= Assignment =
Return every line from the records below that has the word "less".

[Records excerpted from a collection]

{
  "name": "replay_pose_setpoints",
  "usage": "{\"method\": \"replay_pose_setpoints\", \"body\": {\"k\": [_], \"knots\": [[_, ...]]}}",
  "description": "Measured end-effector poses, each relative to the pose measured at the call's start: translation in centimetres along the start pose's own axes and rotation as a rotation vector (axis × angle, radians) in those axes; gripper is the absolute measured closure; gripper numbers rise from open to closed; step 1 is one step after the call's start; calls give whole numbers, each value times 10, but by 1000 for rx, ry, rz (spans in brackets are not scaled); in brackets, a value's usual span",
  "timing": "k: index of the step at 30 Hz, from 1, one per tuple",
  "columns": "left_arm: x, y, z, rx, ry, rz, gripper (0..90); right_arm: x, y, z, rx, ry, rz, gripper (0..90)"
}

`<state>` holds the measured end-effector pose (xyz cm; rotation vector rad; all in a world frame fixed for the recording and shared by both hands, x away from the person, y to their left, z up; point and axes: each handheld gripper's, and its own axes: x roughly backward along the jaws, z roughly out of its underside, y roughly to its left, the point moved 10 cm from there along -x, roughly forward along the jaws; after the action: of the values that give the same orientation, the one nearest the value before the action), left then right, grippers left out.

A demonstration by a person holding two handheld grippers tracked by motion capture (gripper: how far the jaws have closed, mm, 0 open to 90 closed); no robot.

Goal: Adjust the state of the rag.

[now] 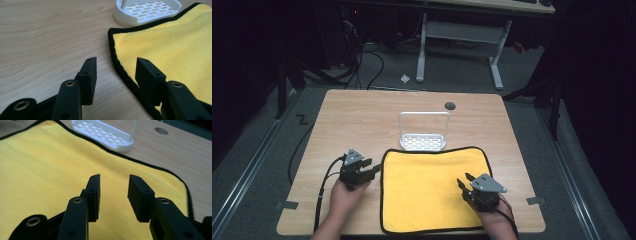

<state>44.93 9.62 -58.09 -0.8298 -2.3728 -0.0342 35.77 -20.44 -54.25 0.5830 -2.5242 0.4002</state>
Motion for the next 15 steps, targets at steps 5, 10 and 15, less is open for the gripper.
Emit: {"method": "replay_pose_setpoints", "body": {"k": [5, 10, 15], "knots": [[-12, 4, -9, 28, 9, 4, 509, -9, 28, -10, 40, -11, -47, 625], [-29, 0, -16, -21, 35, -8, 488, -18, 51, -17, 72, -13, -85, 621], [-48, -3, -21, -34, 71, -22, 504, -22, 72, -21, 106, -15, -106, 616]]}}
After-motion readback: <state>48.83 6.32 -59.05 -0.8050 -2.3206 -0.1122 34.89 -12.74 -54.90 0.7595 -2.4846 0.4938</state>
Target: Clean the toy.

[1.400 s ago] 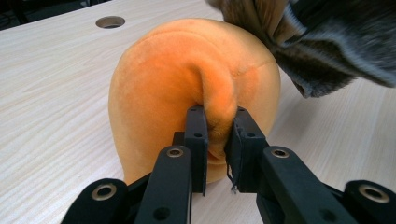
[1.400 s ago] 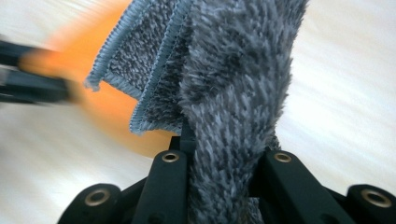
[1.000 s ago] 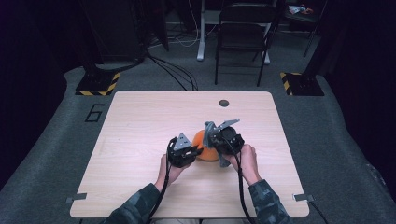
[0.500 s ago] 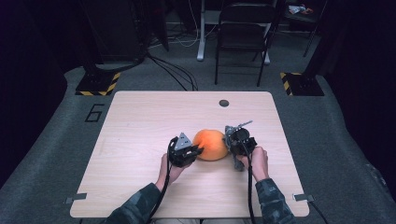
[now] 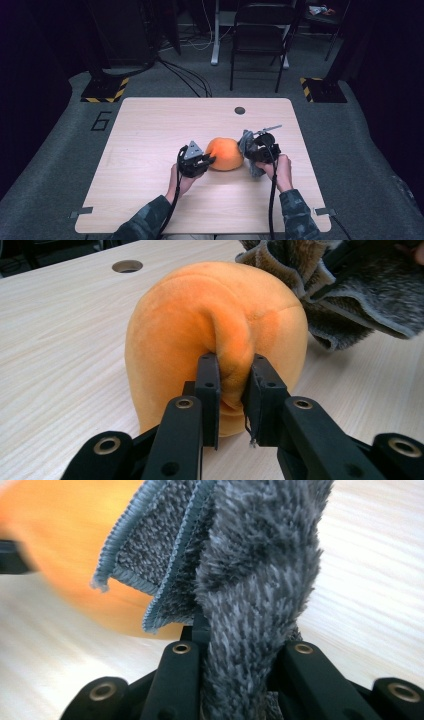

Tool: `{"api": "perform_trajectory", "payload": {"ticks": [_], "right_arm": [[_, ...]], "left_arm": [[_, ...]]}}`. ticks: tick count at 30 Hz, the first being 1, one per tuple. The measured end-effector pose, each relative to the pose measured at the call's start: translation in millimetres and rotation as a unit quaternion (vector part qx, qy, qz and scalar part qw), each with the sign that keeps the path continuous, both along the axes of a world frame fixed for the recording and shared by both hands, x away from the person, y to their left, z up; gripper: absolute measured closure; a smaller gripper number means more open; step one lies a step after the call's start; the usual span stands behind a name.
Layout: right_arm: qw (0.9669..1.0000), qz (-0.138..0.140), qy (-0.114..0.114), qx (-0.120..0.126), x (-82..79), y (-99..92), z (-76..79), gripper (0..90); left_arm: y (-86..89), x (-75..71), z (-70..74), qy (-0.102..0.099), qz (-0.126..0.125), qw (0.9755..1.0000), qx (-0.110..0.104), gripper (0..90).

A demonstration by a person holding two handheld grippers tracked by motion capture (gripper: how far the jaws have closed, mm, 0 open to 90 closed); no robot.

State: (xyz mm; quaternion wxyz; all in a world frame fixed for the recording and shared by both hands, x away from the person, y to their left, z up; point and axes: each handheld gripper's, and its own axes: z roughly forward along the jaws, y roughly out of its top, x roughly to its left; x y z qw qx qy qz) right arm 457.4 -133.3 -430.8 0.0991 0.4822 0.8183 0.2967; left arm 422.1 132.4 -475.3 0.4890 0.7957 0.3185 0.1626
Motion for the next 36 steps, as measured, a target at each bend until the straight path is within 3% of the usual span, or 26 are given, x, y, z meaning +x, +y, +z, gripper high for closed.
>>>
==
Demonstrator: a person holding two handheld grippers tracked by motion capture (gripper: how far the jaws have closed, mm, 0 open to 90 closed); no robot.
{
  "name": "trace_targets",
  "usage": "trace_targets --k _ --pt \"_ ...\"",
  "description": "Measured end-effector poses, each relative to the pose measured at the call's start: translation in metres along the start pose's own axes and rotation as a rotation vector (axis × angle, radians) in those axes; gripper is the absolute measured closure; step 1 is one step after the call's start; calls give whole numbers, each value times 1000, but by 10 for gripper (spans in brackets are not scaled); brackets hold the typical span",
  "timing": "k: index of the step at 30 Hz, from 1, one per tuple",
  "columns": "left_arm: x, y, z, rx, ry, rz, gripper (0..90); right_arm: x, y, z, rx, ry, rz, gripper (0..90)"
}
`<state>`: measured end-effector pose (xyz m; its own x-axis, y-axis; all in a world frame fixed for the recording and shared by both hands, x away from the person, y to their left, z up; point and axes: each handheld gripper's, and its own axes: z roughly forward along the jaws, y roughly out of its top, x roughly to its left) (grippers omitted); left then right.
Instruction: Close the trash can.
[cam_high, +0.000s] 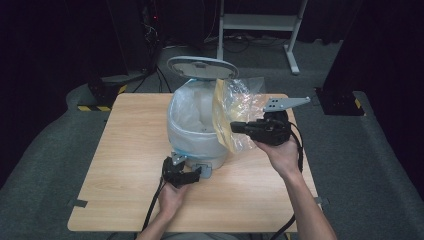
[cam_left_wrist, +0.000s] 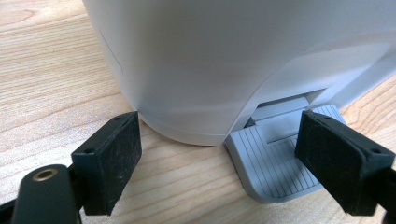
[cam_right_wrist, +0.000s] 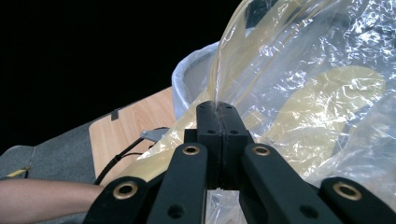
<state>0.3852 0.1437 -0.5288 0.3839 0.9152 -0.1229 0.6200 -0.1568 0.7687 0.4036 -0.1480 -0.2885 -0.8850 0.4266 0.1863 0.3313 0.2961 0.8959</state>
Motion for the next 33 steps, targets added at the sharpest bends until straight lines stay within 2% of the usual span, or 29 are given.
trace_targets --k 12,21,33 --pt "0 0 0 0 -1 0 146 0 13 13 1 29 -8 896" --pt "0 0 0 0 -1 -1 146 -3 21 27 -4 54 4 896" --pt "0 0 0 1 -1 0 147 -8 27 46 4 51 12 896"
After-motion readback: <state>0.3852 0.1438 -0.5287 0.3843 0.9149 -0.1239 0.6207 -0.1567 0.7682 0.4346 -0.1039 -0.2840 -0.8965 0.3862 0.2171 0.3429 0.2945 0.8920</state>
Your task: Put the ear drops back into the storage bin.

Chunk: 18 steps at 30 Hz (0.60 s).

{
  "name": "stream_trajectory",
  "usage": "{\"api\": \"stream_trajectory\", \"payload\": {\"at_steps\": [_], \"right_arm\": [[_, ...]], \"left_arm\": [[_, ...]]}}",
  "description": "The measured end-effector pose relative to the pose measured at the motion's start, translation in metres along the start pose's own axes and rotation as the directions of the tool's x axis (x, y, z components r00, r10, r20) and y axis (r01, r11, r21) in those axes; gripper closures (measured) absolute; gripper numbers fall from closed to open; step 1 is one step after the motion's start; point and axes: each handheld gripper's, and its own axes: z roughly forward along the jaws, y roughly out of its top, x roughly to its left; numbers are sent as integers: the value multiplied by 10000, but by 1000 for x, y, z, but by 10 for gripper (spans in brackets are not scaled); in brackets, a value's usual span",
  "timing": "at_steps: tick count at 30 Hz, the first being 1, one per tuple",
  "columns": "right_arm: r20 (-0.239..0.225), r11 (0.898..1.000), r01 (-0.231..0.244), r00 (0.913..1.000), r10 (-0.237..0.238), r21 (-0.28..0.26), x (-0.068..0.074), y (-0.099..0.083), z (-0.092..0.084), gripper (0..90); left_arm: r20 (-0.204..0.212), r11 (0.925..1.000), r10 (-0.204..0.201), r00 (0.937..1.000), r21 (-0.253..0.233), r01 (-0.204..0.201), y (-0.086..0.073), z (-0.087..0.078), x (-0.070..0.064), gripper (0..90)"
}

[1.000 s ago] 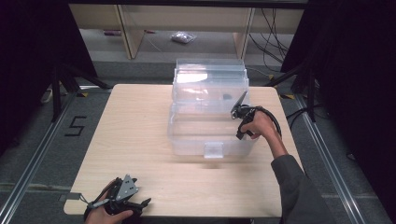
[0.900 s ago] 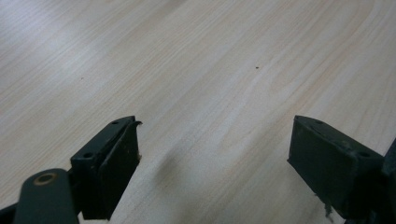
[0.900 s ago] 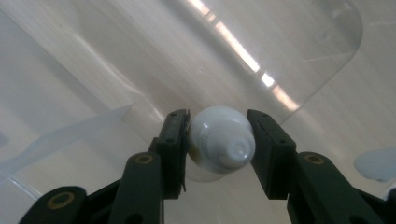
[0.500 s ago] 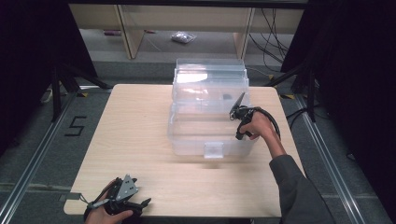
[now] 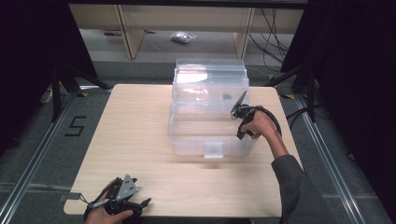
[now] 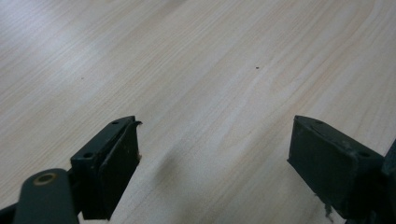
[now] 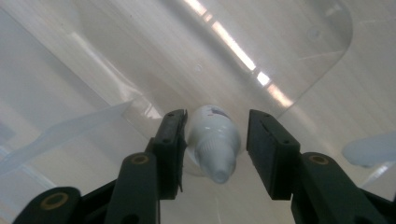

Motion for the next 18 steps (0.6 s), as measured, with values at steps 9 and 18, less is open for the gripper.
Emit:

= Exercise result =
Motion for the next 15 steps, targets at steps 5, 10 and 15, less is open for the gripper.
Motion for the next 18 steps (0.6 s), as measured, with values at steps 9 and 18, less is open for the gripper.

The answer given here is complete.